The Jewish ghetto of Rome is one of the most beautiful hidden treasures of the city. Visiting this small neighborhood, delimited by the Tiber river on one side and by Venice Square on the other, is not only a cultural and religious experience, because of the Synagoghe and the Jewish museum, but also a culinary one, thanks to the many typical restaurants scattered throughout the ghetto. It is considered to be the oldest in the western world. Pope Paul IV ordered its construction in 1555, revoking all the rights that have been granted to the Roman Jews. Originally the quartier only had two points of access. Everyday life for jewish people was very hard and they were subjected to a series of requirements and restrictions, such as the the obligation to reside within the ghetto and to always carry a distinctive sign of belonging to the Jewish community, prohibition to carry out any kind of trade except those related with rags and clothing, or to own real estate. Jews people did as best they could with the hand they were dealt, becoming shrewd clothing merchants and skilled businessmen in the field of loans.

At the dawn of the October 16, 1943 the Nazis surrounded the neighborhood and captured over 1,000 Jews people by force from their homes. Two days later the prisoners were loaded onto a train bound for Auschwitz: of the 1,023 deportees only 16 survived the extermination.

Following the proclamation of the Italian Republic, segregation was abolished and in 1870 Jews people were put on the same footing as Italian citizens and over the years the old streets and buildings were demolished to make way for the construction of new buildings and three new streets: Via del Portico d’Ottavia, Via Catalana and Via del Tempio.

The Synagogue is one of the most popular tourist attractions of the Roman ghetto. The “Tempio Maggiore” is a large two-storey building with a square base and a large dome. This Synagogue is, above all, a place of prayer and a very important cultural reference point for the entire Jewish community.

The basement houses the Jewish Museum and the Spanish Temple, a small synagogue which is well worth a visit. The Synagogue was designed and finished in 1904 by architects Osvaldo Armanni and Vincenzo Costa, inspired by Assyro-Babylonian patterns. 

The Portico d’Ottavia dates back to the 2nd century BC and it is one of the most interesting monuments. In the Middle Ages a large fish market and a church were built on the ruins of the Portico. From the Portico d’Ottavia it is possible to go directly to Teatro Marcello, the ‘little Colosseum’ from which it differs in its small size and semi-circular structure. 

The Turtle fountain is a little jewel in the ghetto. It was built towards the end of the 16th century for a challenge. Duke Mattei ordered the erection of this beautiful fountain in a single day, having it built in front of the windows of his beloved’s father to prove that he was an important man. The turtles were built in 1658 by Bernini.

Finally, don’t miss a walk to the nearby Tiber island, the smallest inhabited island in the world.
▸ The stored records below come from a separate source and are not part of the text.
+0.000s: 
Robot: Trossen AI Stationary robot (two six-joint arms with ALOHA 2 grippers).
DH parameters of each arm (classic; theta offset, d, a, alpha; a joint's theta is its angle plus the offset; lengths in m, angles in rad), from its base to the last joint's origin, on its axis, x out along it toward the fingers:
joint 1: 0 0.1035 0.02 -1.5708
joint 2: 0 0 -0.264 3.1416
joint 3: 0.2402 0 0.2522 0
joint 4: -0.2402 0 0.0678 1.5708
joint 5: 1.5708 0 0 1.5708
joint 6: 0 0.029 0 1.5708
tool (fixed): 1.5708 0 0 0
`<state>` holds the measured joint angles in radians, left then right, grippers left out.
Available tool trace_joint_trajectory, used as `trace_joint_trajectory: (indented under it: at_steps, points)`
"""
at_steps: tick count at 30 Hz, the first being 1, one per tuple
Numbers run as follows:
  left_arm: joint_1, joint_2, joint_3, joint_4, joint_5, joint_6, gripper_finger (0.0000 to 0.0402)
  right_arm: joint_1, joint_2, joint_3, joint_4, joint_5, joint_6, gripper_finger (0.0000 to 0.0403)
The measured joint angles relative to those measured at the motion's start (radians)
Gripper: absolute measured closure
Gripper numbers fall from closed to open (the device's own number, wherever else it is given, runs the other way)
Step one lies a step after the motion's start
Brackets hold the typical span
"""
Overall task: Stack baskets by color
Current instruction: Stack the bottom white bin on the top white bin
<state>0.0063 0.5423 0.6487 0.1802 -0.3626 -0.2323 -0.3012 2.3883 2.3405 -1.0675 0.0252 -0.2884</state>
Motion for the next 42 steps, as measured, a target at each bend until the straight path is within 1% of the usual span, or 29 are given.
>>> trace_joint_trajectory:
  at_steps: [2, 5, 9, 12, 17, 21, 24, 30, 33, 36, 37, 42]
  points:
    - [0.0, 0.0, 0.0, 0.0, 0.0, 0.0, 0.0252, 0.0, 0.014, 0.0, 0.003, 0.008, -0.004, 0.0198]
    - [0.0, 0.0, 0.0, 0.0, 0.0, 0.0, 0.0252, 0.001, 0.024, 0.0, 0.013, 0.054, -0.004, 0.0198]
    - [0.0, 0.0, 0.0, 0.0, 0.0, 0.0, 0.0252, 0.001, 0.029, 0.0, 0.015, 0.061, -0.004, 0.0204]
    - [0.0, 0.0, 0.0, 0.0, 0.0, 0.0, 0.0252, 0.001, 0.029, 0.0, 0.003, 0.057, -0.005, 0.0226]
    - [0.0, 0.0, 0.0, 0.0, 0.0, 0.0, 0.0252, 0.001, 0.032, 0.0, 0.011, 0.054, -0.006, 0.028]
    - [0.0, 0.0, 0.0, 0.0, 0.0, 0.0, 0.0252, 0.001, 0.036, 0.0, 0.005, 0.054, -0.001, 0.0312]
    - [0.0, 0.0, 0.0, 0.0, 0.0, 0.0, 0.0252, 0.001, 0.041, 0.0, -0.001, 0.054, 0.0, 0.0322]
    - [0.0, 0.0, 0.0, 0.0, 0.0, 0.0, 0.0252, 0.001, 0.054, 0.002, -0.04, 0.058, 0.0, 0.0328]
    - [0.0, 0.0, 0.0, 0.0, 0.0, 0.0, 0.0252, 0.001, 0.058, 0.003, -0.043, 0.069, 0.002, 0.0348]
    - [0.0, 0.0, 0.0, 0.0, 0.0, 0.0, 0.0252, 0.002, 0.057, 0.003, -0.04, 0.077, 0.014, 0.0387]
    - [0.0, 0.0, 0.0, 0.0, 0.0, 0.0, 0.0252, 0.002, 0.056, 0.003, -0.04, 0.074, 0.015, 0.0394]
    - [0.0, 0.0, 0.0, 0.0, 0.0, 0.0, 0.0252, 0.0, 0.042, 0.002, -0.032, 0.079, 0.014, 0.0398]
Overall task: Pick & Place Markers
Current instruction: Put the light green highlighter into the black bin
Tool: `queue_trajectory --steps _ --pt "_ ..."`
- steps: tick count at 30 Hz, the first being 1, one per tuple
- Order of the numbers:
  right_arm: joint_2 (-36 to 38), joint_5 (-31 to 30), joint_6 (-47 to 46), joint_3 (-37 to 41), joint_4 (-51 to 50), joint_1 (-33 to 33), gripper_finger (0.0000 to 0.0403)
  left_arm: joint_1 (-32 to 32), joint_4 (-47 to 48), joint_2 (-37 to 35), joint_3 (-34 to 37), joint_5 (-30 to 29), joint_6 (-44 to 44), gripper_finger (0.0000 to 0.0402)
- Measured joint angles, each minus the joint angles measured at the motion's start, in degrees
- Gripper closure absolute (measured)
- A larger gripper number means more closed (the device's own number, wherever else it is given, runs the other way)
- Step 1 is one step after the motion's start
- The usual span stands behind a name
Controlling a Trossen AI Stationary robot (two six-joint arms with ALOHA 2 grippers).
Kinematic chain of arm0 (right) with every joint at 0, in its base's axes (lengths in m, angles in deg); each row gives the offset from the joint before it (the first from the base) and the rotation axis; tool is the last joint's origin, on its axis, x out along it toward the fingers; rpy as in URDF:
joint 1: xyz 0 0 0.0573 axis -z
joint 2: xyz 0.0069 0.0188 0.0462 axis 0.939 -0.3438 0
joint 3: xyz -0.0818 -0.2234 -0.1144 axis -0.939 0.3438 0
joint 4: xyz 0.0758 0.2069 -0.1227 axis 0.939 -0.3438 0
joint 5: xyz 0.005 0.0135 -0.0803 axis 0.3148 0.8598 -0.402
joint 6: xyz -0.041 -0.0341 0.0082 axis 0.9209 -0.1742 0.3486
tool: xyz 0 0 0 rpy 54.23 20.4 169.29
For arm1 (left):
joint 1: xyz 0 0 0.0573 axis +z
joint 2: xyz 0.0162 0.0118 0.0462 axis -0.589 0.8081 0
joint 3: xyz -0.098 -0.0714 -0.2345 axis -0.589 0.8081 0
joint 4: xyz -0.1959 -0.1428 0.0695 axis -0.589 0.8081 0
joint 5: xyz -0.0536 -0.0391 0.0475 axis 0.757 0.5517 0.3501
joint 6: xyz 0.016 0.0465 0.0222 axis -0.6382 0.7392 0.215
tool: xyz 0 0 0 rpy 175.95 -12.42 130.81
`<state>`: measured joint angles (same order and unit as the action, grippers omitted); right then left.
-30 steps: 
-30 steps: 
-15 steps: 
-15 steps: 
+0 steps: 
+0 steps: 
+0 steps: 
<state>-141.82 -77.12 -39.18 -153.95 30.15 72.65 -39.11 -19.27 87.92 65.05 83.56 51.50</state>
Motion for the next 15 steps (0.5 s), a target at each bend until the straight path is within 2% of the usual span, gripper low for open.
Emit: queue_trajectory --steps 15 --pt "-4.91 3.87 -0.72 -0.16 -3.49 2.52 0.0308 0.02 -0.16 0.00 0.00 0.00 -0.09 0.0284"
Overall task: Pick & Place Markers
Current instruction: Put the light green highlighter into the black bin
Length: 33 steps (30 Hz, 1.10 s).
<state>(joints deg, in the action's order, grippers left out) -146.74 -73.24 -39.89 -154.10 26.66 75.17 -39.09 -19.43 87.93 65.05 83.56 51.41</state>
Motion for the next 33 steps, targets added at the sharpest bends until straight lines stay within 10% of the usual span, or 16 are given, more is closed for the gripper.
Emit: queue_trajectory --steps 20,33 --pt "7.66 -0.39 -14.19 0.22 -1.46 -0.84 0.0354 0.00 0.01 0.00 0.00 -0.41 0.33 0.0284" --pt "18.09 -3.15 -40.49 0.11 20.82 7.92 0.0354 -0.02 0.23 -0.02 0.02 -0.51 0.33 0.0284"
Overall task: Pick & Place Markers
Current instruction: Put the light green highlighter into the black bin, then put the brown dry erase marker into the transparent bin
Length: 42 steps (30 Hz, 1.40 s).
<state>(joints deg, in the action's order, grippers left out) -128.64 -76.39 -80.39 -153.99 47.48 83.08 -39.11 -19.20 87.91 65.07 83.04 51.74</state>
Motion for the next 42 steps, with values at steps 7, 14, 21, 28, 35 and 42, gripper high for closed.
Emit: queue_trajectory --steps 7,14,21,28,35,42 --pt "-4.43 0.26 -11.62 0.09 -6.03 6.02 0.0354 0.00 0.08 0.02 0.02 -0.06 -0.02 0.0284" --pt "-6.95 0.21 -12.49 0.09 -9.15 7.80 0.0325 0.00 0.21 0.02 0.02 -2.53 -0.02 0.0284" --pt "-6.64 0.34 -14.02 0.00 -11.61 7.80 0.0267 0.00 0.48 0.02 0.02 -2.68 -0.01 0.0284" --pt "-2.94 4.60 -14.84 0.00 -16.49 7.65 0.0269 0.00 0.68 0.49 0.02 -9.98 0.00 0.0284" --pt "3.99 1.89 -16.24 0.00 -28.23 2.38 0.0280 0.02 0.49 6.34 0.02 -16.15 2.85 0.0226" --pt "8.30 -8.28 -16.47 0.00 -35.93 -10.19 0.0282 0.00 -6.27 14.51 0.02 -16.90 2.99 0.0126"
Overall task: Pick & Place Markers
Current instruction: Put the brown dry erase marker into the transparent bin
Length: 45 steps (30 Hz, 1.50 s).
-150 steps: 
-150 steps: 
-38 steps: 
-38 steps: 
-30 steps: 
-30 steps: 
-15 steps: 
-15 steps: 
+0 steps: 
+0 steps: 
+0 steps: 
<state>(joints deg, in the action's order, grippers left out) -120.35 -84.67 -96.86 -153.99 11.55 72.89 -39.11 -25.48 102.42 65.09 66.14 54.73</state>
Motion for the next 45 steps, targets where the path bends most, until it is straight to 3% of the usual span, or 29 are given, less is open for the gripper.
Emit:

Kosher “philosophy” is the basis of Jewish cuisine. Kosher is nothing more than a set of rules (of religious nature and origins) on which is based the diet of Jewish people. Kosher in fact means “permitted”, “in accordance with the law”. But what to order in a restaurant in the ghetto? Certainly fish broth, which is a top delicacy, but also Jewish-style artichokes “alla giudia”, cod filets and stuffed fish. Among the most famous restaurants, there are Taverna del ghetto, Nonna Betta, Giggetto al Portico d’Ottavia, Sora Margherita and the wonderful bakery Boccione.